→ Task prompt:
Please repeat each line below exactly, with no images in the copy.

→ The data:
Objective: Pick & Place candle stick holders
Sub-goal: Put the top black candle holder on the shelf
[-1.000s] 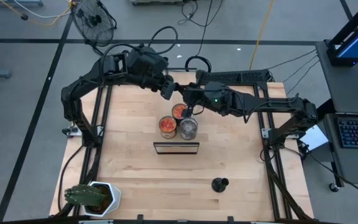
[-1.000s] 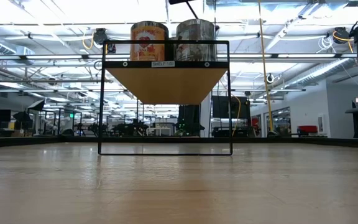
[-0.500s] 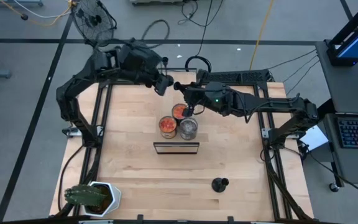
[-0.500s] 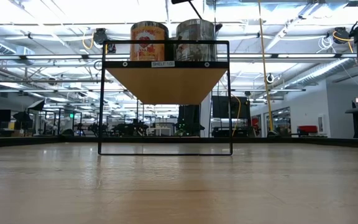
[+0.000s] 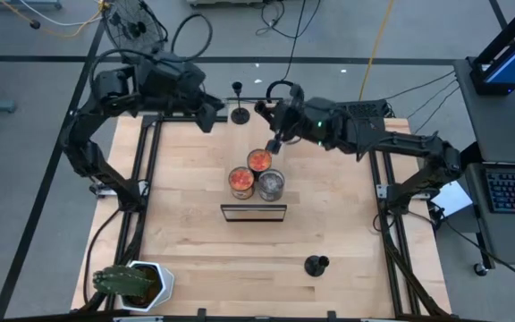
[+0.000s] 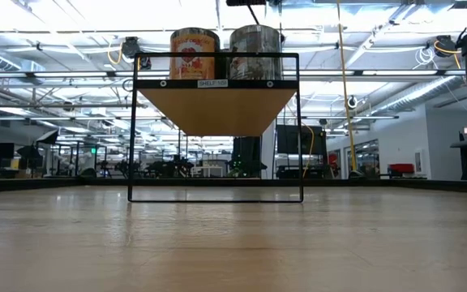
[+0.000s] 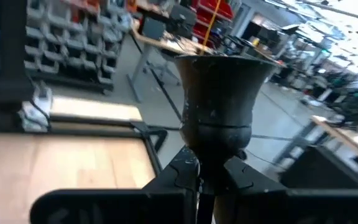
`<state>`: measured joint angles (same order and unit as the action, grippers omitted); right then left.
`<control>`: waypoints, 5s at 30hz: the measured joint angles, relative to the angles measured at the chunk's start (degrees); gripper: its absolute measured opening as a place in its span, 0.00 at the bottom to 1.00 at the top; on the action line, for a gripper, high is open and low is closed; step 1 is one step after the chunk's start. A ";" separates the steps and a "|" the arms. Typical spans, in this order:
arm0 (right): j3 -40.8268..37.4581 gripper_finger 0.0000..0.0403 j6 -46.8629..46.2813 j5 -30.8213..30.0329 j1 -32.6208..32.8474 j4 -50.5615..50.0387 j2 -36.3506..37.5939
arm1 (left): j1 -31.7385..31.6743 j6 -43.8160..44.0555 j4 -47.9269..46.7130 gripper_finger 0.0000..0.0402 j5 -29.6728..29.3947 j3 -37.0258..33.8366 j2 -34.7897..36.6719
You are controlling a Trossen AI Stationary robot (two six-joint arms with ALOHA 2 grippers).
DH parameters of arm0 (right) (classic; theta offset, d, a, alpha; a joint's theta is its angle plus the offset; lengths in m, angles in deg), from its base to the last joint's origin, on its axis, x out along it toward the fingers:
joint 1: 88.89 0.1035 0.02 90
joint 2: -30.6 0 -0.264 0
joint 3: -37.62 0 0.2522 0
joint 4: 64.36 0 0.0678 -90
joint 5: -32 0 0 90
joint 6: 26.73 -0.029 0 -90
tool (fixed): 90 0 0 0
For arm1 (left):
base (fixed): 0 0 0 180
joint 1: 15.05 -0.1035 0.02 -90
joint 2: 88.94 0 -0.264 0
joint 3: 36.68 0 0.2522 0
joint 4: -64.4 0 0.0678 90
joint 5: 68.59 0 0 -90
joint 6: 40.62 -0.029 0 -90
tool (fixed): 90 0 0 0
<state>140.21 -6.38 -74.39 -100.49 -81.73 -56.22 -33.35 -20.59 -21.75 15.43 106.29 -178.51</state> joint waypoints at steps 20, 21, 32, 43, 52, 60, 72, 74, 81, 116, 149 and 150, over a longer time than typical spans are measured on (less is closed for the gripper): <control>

→ Solution to this problem:
Objective: Pick & Place candle stick holders
Sub-goal: Put the top black candle holder on the shelf
[-1.000s] 
[-1.000s] 
[-0.500s] 
[-0.500s] 
[+0.000s] 
[+0.000s] 
[+0.000s] 
`<state>`: measured joint angles (same order and unit as the action, grippers omitted); right then left.
`<control>`: waypoints, 5s at 30hz: the measured joint angles, relative to the angles measured at the chunk's start (degrees); gripper: its absolute measured opening as a place in its span, 0.00 at the bottom to 1.00 at the top; on the action line, for a gripper, high is open and low is closed; step 1 is one step after the chunk's start. A ";" separates the steps and a "|" the arms. Typical spans, in this order:
arm0 (right): j3 -40.8268..37.4581 gripper_finger 0.0000..0.0403 j6 -46.8629..46.2813 j5 -30.8213..30.0329 j1 -32.6208..32.8474 j4 -50.5615..50.0387 j2 -36.3506..37.5939
arm1 (left): j1 -31.7385..31.6743 j6 -43.8160..44.0555 j4 -47.9269..46.7130 gripper_finger 0.0000..0.0402 j5 -29.6728..29.3947 j3 -37.0258..33.8366 j2 -34.7897..36.6719
You are controlling a Trossen AI Stationary robot (two six-joint arms with ALOHA 2 grippers).
DH parameters of arm0 (right) (classic; theta offset, d, a, alpha; a joint's theta is its angle plus the offset; lengths in m, angles in deg), from its base to the last joint's origin, on its axis, x out along it toward the fingers:
joint 1: 88.89 0.1035 0.02 90
joint 2: -30.6 0 -0.264 0
joint 3: -37.62 0 0.2522 0
joint 4: 64.36 0 0.0678 -90
joint 5: -32 0 0 90
joint 6: 26.73 -0.029 0 -90
tool (fixed): 90 0 0 0
For arm1 (left):
base (fixed): 0 0 0 180
joint 1: 15.05 -0.1035 0.02 -90
joint 2: 88.94 0 -0.264 0
joint 3: 36.68 0 0.2522 0
joint 4: -64.4 0 0.0678 90
joint 5: 68.59 0 0 -90
joint 6: 40.62 -0.029 0 -90
tool (fixed): 90 0 0 0
<state>140.21 -6.38 -74.39 -100.49 -81.73 -56.22 -33.35 -20.59 -21.75 15.43 106.29 -178.51</state> joint waypoints at steps 20, 21, 32, 43, 52, 60, 72, 74, 81, 116, 149 and 150, over a longer time than typical spans are measured on (less is closed for the gripper): <control>

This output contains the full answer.